■ **Work instruction**: Report how many lines in the records that follow have the word "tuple" in them, giving the number and nothing more.

■ **Input material**:
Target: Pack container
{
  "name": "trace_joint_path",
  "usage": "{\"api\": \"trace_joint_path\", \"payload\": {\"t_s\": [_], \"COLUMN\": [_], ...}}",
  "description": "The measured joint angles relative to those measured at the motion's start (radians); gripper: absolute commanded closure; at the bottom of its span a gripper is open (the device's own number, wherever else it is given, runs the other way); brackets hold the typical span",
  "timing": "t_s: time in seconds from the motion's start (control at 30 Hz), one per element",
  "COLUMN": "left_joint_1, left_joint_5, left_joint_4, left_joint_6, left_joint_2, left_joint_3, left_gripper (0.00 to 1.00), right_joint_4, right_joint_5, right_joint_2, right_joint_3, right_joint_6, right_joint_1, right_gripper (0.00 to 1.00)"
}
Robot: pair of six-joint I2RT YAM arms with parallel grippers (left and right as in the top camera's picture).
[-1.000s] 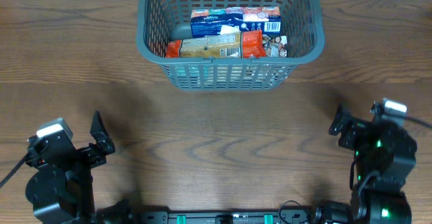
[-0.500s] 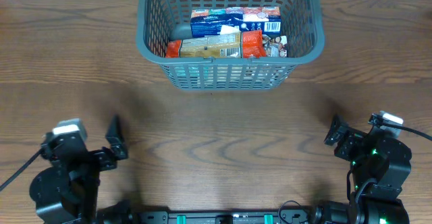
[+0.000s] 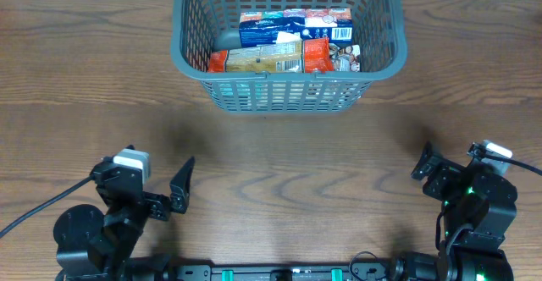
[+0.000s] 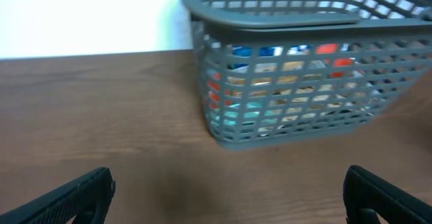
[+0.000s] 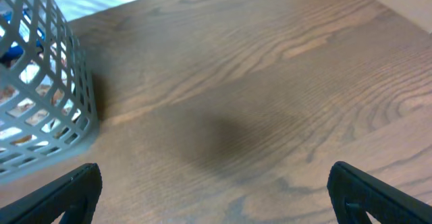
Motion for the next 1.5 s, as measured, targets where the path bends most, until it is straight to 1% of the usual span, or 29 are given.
{"api": "trace_joint_path", "payload": {"t_s": [0.17,0.9,1.13,1.23,1.37,1.4,1.5], "left_joint_1": [-0.008,-0.008,-0.008,-0.008,-0.008,-0.008,-0.008], "left_joint_5": [0.019,0.023,0.023,0.023,0.023,0.023,0.023], "left_joint_4": [-0.001,-0.006,-0.006,-0.006,-0.006,-0.006,-0.007], "left_joint_6": [0.014,0.032,0.032,0.032,0.032,0.032,0.032], "left_joint_2": [0.0,0.0,0.0,0.0,0.0,0.0,0.0], "left_joint_3": [0.0,0.0,0.0,0.0,0.0,0.0,0.0], "left_gripper": [0.01,0.01,0.01,0.01,0.01,0.01,0.01], "right_joint_4": [0.003,-0.222,-0.24,-0.188,0.047,0.075,0.227], "right_joint_5": [0.0,-0.003,-0.005,-0.027,-0.09,-0.098,-0.118], "right_joint_2": [0.0,0.0,-0.005,-0.043,-0.143,-0.158,-0.215], "right_joint_3": [0.0,-0.002,-0.003,-0.01,-0.045,-0.051,-0.111], "right_joint_6": [0.0,0.0,0.0,0.003,0.006,0.006,0.003], "right_joint_1": [0.0,0.0,0.0,0.026,0.086,0.093,0.124], "right_gripper": [0.01,0.01,0.01,0.01,0.01,0.02,0.01]}}
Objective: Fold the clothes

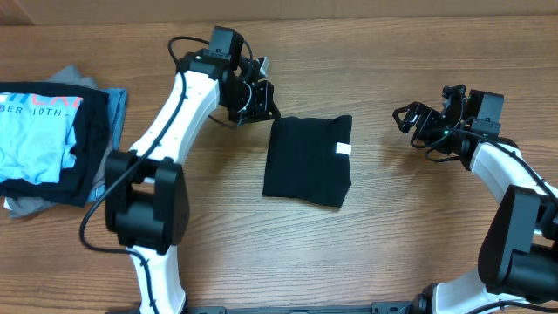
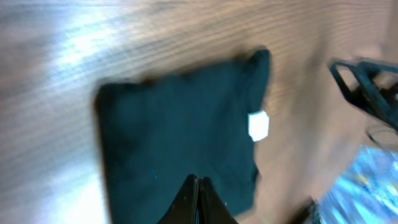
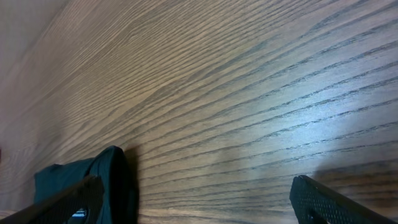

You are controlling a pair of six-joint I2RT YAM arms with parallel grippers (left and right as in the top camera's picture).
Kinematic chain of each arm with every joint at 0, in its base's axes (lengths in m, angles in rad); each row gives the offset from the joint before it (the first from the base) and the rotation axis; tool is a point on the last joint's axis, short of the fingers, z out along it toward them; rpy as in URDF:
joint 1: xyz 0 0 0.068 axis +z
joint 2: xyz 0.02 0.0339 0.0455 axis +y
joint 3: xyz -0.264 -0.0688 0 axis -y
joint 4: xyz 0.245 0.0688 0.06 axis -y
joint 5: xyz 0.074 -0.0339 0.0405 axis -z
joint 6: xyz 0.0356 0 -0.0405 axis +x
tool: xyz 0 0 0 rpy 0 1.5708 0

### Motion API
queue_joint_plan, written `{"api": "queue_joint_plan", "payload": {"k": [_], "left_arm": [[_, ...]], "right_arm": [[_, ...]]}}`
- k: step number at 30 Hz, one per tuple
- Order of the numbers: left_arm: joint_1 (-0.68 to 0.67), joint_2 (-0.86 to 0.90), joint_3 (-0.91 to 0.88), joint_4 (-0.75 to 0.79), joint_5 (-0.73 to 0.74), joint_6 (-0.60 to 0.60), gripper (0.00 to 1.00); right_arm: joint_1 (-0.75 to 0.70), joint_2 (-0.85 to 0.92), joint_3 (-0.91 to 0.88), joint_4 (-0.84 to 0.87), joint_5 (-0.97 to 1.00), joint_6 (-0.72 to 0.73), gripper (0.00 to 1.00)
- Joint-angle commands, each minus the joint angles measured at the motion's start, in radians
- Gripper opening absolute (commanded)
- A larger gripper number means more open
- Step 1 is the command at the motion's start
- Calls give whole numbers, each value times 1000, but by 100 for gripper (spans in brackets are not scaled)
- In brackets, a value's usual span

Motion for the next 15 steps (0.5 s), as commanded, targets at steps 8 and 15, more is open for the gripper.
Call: {"api": "queue_joint_plan", "payload": {"k": [8,15], "left_arm": [[-55,28,-146,-141,142,312,4],[-56,28,-325,-60,254,388,4]], "right_arm": [[-2,-19,2,6,4,1,100],[-2,-19,2,6,4,1,100]]}}
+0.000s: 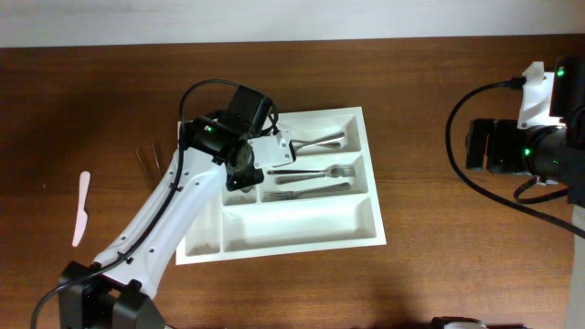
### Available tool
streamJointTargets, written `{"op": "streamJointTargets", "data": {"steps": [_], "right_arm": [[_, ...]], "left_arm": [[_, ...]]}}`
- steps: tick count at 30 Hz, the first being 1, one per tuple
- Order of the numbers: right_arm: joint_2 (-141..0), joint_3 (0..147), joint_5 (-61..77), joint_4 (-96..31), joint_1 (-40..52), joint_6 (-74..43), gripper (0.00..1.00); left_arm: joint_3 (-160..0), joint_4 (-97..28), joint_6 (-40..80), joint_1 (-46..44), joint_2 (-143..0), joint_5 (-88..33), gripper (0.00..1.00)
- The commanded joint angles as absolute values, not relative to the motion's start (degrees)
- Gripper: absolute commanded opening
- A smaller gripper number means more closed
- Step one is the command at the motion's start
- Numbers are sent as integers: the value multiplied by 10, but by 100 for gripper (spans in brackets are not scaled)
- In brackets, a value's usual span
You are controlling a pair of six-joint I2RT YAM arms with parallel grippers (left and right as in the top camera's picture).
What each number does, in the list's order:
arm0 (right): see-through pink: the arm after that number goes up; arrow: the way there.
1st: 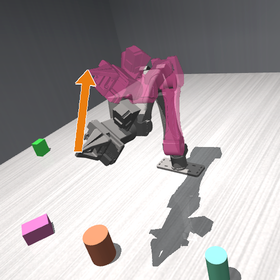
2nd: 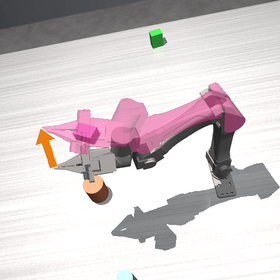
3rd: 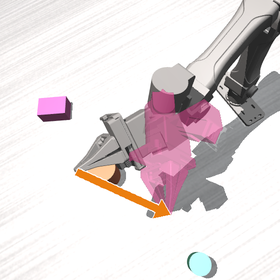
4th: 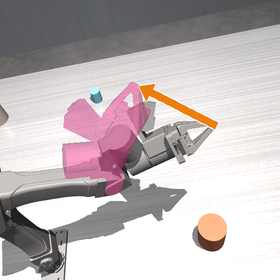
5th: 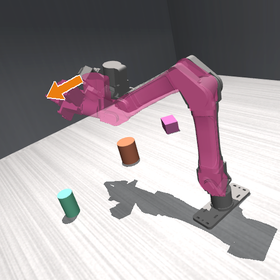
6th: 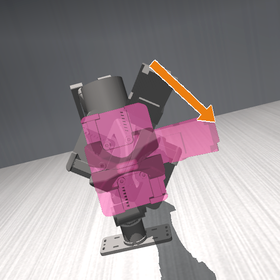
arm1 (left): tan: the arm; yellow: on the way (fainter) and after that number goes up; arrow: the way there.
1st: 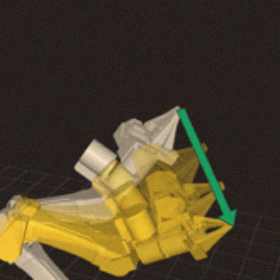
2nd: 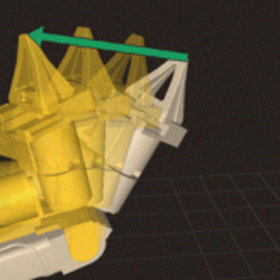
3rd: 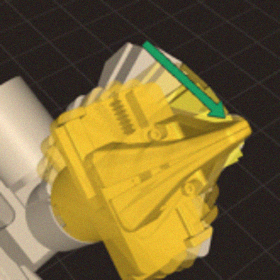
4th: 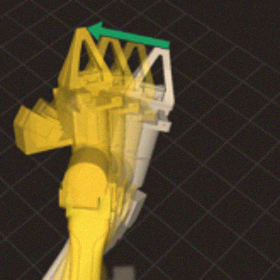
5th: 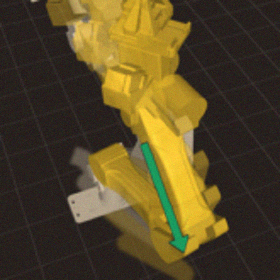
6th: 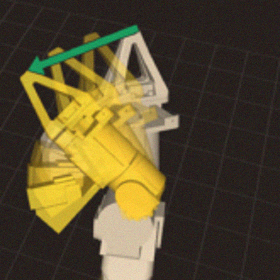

■ **Response area**: 2